Nie mogłam się pogodzić z ich stratą.
- Przykro mi z tego powodu- odparł szczerze Podoficer- Mam
jednak dla ciebie propozycję. Zbieram ludzi do wyprawy przeciwko Kosmitom. Nie
będzie to jednak taka wyprawa, jak te poprzednie- Ziemianie bezmyślnie walczą,
choć nie mają żadnych szans. Chciałbym, żeby ten zespół działał inaczej… Więc
czy chciałabyś dołączyć, Diano?
Dziewczyna z chęcią przystała na propozycję. Udali się do
bunkr, by Viridiana mogła spakować swój bagaż. Wnętrze było oświetlone płonącymi
pochodniami. W skromnym pokoju Viridiany stała stara waga obciążona
nasionami jakiejś roślin. Miejsce to było zupełnie inne, niż reszta teraźniejszego
świata- zniszczonego przez wojny i pełnego elektrycznych gadżetów, których
jedynym celem jest walka z Soltarianami. W świecie pełnego ataków z
zaskoczenia Kosmitów rządnych zemsty.
Gdy Podoficer wrócił do domu, czas dłużył mu się
niemożliwie. Jutro o 11:00 mieli wyruszyć na wyprawę. Resa- drobna, tajemnicza.

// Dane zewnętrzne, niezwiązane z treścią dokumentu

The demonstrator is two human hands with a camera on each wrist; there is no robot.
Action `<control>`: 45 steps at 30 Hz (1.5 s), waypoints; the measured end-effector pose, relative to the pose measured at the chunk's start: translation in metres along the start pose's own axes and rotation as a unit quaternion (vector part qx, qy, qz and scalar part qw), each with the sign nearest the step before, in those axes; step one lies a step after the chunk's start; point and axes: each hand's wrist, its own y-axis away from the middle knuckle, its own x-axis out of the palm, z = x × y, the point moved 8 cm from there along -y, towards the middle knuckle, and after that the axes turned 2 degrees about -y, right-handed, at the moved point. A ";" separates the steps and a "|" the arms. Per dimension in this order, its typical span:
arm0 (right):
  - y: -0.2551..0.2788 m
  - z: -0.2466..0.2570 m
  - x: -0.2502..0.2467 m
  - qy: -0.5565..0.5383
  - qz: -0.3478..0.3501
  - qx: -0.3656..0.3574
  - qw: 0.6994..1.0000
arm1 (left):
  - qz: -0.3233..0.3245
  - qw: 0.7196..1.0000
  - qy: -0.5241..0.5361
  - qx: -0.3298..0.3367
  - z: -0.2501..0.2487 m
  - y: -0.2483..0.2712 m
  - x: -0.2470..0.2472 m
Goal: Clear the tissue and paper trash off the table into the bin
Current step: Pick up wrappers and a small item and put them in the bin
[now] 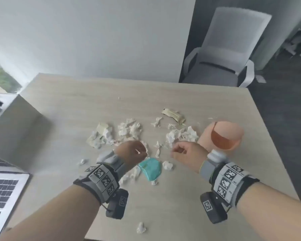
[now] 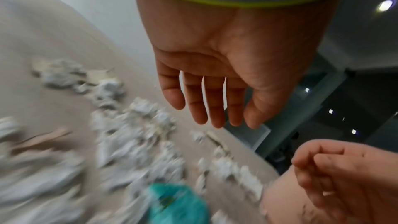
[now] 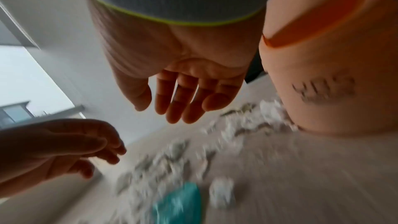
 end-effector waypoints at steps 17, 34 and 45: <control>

Pewnie kiedyś nas jeszcze zasokczy. Koln- silny i pewny siebie. Da sobie ze
wszystkim radę. Łuczniczka Diana- celna i zwinna. Ja mogę im przewodniczyć oraz
zaopatrzyć cały oddział w broń. - myślał. Muszę też przygotować odpowiedni
zapas wody- kraj Elkabiru jest suchy i wietrzny.
W pokoju latało kilka komarów, a za oknem księżyc
oświetlał ulice miasta. Znużony przygodami tego dnia Podoficer Clever zasnął.